LOW-TILL FARMING, RESILIENT SEEDS
In response, Madagascar's government, backed by a range of non-government groups, including the World Wildlife Fund, is taking steps to try to lessen the coming impacts. In 2010, it issued a new national climate change policy, and for the first time developed an agriculture ministry strategy for adapting farming to new conditions.
It is now promoting - as yet on a pilot-project basis - low-till agriculture techniques to protect soils and soil moisture in the erosion-prone country, and is using new rice "intensification" systems to more than double yields on around 112,000 hectares, which represents 10 percent of the country's rice fields, Ramahaleo said.
Farmers are also trying out seeds resistant to droughts or flooding, he said, and planting trees to help stabilise soil and rainfall.
The stakes are high. National projections show that cultivation of rice, the staple crop, will no longer be viable in most of the country by 2080, although other crops like sweet potato, sugar cane and vanilla may fare somewhat better.
Madagascar is also working to boost the number of weather data-collection stations around the island, which had plunged to 50 from about 1,000 at the end of French colonial rule in 1960, and to share data across government departments dealing with disaster response, desertification, water, agriculture and other relevant issues.
In some areas, particularly the eastern Mananjary region, the country has already made significant progress in reducing disaster risk, thanks to efforts to improve infrastructure. While Cyclone Ivan in 2007 caused 11 deaths there, Cyclone Hubert in 2010 took no lives, Ramahaleo said.
The government now hopes to build on that experience by improving early warning messages broadcast by radio and standards for housing construction.

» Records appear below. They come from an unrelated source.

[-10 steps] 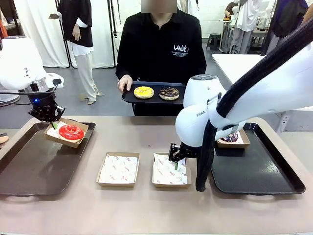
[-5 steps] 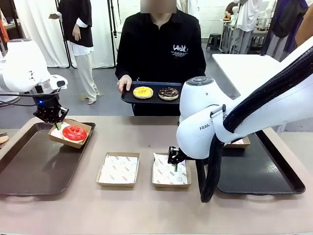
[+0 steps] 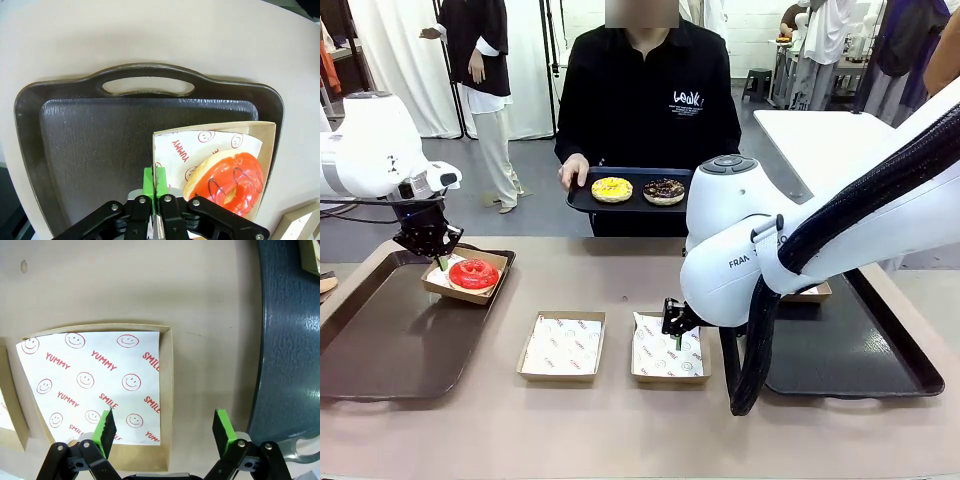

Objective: Individually package the donuts and arrange them on the tray.
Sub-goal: Place the picked Paper togo box on the Handle tray while simultaneously picking up another Paper togo box from the table with the other hand.

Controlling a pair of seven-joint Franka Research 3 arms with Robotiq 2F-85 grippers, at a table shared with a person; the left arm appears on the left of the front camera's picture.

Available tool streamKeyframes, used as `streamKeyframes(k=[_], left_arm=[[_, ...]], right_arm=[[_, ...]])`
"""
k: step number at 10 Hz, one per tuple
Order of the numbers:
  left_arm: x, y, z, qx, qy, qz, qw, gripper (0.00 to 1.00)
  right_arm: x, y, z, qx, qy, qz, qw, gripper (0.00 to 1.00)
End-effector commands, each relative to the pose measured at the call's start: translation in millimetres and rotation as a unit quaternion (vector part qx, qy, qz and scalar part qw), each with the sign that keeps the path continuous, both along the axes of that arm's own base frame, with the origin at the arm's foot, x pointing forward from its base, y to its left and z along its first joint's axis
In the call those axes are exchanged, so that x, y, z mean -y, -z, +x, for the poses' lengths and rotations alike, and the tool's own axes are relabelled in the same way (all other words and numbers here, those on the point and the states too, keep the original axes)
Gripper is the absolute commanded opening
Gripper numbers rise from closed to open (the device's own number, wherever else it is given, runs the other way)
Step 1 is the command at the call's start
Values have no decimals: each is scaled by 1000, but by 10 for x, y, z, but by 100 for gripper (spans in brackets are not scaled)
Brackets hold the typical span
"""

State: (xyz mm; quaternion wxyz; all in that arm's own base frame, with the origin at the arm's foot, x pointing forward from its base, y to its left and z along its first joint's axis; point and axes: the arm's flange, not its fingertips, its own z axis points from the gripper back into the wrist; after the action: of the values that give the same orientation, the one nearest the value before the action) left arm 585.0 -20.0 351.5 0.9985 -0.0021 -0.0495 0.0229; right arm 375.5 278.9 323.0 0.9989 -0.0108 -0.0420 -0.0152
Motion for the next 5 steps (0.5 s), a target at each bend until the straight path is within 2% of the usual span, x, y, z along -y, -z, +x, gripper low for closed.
streamKeyframes(k=[1, 4, 5], left_arm=[[18, -12, 53, 7, -3, 10, 1000, 1], [18, 15, 68, 7, -2, 15, 1000, 1], [14, 19, 70, 6, -4, 18, 1000, 42]], right_arm=[[-15, 48, -45, 14, 9, 1, 1000, 100], [-7, 52, -34, 13, 11, 3, 1000, 100], [-2, 52, -23, 13, 12, 4, 1000, 100]])
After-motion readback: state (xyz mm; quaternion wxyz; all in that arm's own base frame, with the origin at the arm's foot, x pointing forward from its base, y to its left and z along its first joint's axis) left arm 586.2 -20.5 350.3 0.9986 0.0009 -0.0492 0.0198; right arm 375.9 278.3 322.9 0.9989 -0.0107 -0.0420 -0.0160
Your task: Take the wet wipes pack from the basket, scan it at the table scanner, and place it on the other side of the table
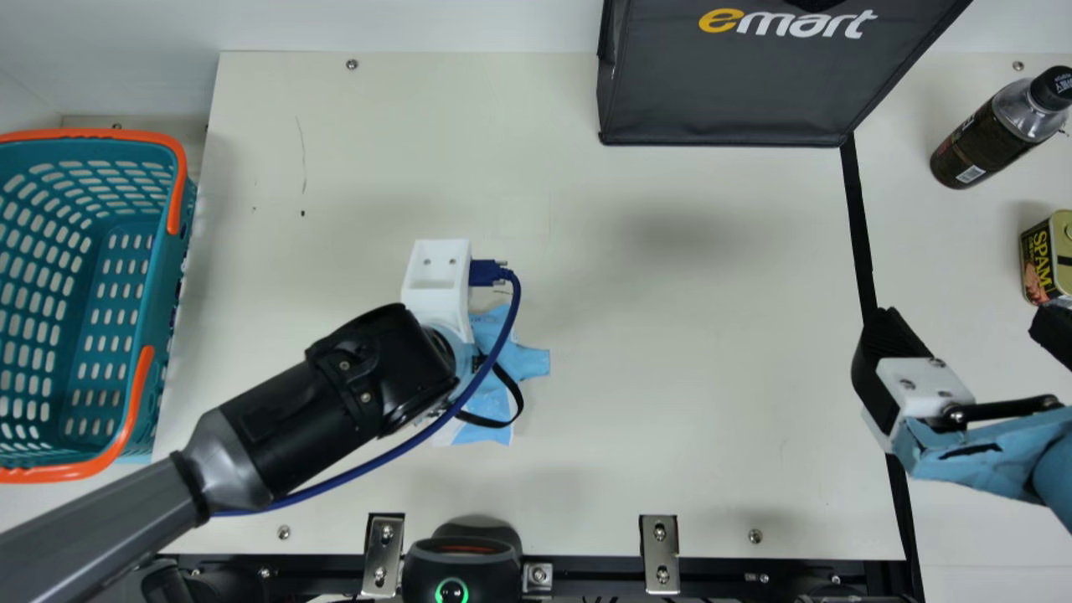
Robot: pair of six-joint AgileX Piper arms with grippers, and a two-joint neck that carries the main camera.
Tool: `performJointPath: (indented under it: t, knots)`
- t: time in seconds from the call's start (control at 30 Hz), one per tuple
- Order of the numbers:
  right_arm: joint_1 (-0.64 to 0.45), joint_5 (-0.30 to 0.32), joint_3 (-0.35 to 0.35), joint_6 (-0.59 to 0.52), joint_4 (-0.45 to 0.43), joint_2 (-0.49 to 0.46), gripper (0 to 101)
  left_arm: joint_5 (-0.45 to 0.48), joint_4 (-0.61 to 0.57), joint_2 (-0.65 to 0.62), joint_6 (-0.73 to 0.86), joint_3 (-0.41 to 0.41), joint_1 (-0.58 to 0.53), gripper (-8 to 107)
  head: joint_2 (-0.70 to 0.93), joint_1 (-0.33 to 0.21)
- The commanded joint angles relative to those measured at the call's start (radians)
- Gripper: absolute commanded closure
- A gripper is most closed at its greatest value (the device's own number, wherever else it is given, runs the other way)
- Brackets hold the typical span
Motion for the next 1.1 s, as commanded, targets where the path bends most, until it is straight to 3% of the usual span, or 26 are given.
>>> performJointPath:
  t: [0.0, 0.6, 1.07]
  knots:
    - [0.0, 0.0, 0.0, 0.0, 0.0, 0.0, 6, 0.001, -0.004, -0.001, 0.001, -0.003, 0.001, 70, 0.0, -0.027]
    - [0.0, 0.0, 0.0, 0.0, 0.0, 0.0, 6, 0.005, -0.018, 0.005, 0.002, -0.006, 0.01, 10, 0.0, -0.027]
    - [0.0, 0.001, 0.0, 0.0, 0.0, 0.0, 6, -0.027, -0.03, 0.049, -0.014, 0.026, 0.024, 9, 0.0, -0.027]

It also hopes to cash in on carbon markets by protecting forests and preserving "standing carbon" in Makira, a forest area of huge biodiversity in the northeast.
And it sees significant promise in solar - the country has three times as much sunshine as Europe - and hydropower. Currently only 1.3 percent of the country's hydropower potential is tapped, Rakotoarisoa said.
The challenge will be finding financing to expand the country's many small pioneering efforts, experts agreed. "We are specialists in pilot projects," Ramahaleo said. "Now we need to bring them to scale."